> _DIRECTIONS_
With pictures excluded, output exactly the lines that run from the first line of the data below through the line containing "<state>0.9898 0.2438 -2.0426".

=-=-=-=-=

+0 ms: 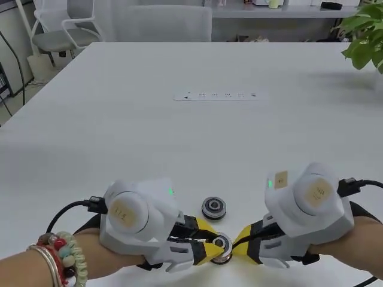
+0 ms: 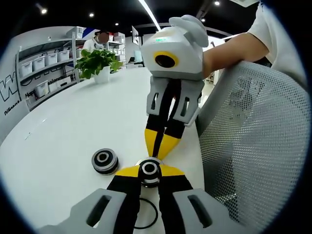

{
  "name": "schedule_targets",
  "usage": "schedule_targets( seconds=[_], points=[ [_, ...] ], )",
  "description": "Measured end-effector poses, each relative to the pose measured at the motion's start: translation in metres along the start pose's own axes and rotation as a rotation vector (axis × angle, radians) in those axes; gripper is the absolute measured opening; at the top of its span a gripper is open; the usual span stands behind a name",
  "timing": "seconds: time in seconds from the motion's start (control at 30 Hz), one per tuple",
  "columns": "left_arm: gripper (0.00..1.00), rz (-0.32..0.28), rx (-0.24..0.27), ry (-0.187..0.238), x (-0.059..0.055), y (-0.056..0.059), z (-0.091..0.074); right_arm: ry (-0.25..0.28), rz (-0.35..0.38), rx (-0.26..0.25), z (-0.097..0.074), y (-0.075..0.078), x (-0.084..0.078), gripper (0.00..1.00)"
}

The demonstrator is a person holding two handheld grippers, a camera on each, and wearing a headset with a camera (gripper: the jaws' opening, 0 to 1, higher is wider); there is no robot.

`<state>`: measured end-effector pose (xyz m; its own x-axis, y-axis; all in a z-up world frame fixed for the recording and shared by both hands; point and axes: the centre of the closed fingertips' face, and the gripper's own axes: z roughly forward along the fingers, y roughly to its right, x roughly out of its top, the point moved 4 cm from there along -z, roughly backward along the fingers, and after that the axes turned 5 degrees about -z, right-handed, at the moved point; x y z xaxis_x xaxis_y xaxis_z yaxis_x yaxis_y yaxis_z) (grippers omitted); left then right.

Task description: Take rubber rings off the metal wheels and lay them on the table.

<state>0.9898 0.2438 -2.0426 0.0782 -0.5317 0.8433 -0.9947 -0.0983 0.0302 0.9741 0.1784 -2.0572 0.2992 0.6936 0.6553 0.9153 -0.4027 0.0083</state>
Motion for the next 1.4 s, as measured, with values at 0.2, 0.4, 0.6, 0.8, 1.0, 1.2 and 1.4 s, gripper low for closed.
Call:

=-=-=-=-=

> _ANSWER BOX_
+0 ms: 
+0 ms: 

{
  "name": "schedule_targets",
  "usage": "schedule_targets( seconds=[_], points=[ [_, ...] ], )",
  "description": "Measured end-effector poses, each relative to the pose measured at the motion's start: translation in metres along the start pose's own axes and rotation as a rotation vector (axis × angle, radians) in those axes; gripper is the absolute measured opening; at the top of its span a gripper is open; the usual span stands behind a name",
  "timing": "seconds: time in seconds from the motion's start (control at 30 Hz), one per tuple",
  "columns": "left_arm: gripper (0.00..1.00), rz (-0.32..0.28), rx (-0.24..0.27), ry (-0.187..0.238), x (-0.059..0.055), y (-0.056..0.059), z (-0.091..0.074); right_arm: ry (-0.25..0.28), rz (-0.35..0.38), rx (-0.26..0.25), z (-0.097..0.074), y (-0.075..0.078), x (-0.084..0.078), gripper (0.00..1.00)"
}

The demonstrator is a person holding two handheld grippers, a camera on each, and wearing a headset with a camera (gripper: the jaws' opening, 0 to 1, higher is wider); there is no robot.

`<state>`: measured end-effector pose (xyz m; its own x-axis, y-axis; all in a z-up world frame fixed for the recording and shared by both hands; point and axes: the centre of the closed fingertips' face, and the gripper's own axes: z roughly forward along the fingers, y roughly to its right, x roughly out of its top, the point moved 4 cm from there along -z, roughly backward along the fingers, and after that the axes turned 5 degrees about -z, right-handed, at the moved point; x y z xaxis_x xaxis_y xaxis_z yaxis_x yaxis_y yaxis_z) (grippers omitted); left then right.

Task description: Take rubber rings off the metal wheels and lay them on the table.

<state>0.9898 0.2438 -2.0426 0.0782 -0.5317 0.8433 -0.9947 -0.0983 0.0302 0.9741 0.1784 -2.0572 0.2992 0.6936 0.6553 0.9153 -0.4027 0.0083</state>

The full output has been given.